Developmental cell (2018-08-08)
Arvin B Tam, Lindsay S Roberts, Vivek Chandra, Io Guane Rivera, Daniel K Nomura, Douglass J Forbes, Maho Niwa
RÉSUMÉ

The unfolded protein response (UPR) is induced by proteotoxic stress of the endoplasmic reticulum (ER). Here we report that ATF6, a major mammalian UPR sensor, is also activated by specific sphingolipids, dihydrosphingosine (DHS) and dihydroceramide (DHC).
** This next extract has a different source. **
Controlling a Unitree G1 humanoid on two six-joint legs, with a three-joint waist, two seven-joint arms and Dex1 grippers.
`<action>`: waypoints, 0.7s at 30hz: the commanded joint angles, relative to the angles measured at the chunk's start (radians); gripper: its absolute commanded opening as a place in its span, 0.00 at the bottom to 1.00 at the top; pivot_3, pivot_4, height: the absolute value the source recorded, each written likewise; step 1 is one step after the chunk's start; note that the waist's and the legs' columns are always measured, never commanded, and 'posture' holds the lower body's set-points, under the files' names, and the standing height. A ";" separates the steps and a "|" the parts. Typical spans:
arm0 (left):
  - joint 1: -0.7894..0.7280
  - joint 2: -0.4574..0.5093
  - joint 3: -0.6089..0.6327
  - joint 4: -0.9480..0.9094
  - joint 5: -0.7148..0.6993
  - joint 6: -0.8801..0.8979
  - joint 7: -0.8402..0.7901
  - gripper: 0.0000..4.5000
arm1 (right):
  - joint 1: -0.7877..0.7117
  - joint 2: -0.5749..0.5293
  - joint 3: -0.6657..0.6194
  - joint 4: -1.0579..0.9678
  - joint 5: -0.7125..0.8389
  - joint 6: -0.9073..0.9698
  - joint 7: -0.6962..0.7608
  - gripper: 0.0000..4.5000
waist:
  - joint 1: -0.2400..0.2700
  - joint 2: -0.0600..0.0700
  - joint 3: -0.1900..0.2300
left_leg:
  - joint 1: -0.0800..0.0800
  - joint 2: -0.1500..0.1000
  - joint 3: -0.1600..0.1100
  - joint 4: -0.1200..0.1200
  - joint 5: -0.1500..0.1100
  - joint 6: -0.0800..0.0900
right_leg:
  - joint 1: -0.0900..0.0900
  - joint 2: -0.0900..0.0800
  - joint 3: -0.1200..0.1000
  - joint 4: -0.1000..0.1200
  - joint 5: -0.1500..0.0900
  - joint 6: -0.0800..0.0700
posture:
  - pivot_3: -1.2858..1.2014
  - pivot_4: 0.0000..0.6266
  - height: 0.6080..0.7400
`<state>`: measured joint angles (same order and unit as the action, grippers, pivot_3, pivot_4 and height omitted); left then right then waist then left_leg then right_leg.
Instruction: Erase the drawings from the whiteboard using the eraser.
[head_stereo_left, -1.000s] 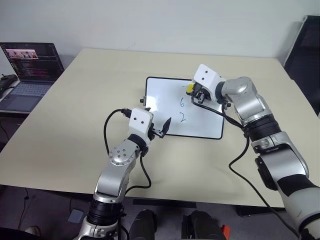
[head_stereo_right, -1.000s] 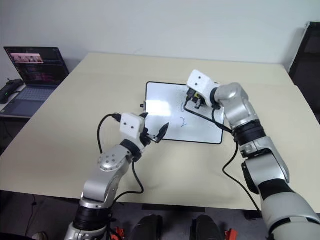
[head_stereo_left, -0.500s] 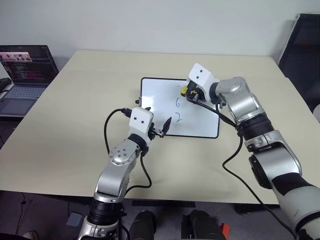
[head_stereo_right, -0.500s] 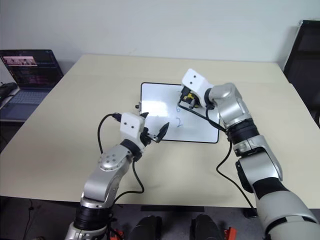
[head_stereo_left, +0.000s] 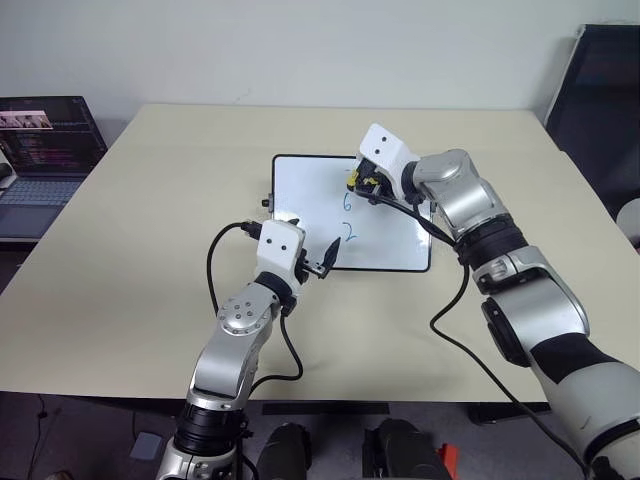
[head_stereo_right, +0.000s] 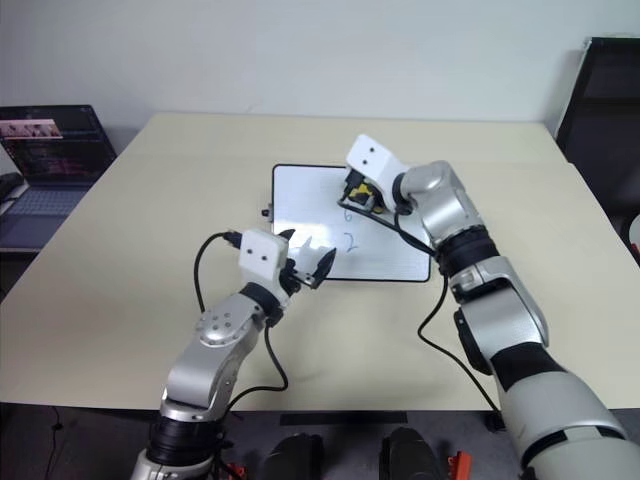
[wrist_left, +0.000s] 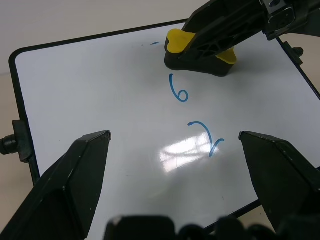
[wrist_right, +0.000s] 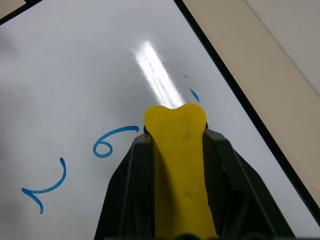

Single mutations in a previously undefined transmembrane domain motif that we identify in ATF6 incapacitate DHS/DHC activation while still allowing proteotoxic stress activation via the luminal domain. ATF6 thus possesses two activation mechanisms: DHS/DHC activation and proteotoxic stress activation. Reporters constructed to monitor each mechanism show that phenobarbital-induced ER membrane expansion depends on transmembrane domain-induced ATF6. DHS/DHC addition preferentially induces transcription of ATF6 target lipid biosynthetic and metabolic genes over target ER chaperone genes. Importantly, ATF6 containing a luminal achromatopsia eye disease mutation, unresponsive to proteotoxic stress, can be activated by fenretinide, a drug that upregulates DHC, suggesting a potential therapy for this and other ATF6-related diseases including heart disease and stroke.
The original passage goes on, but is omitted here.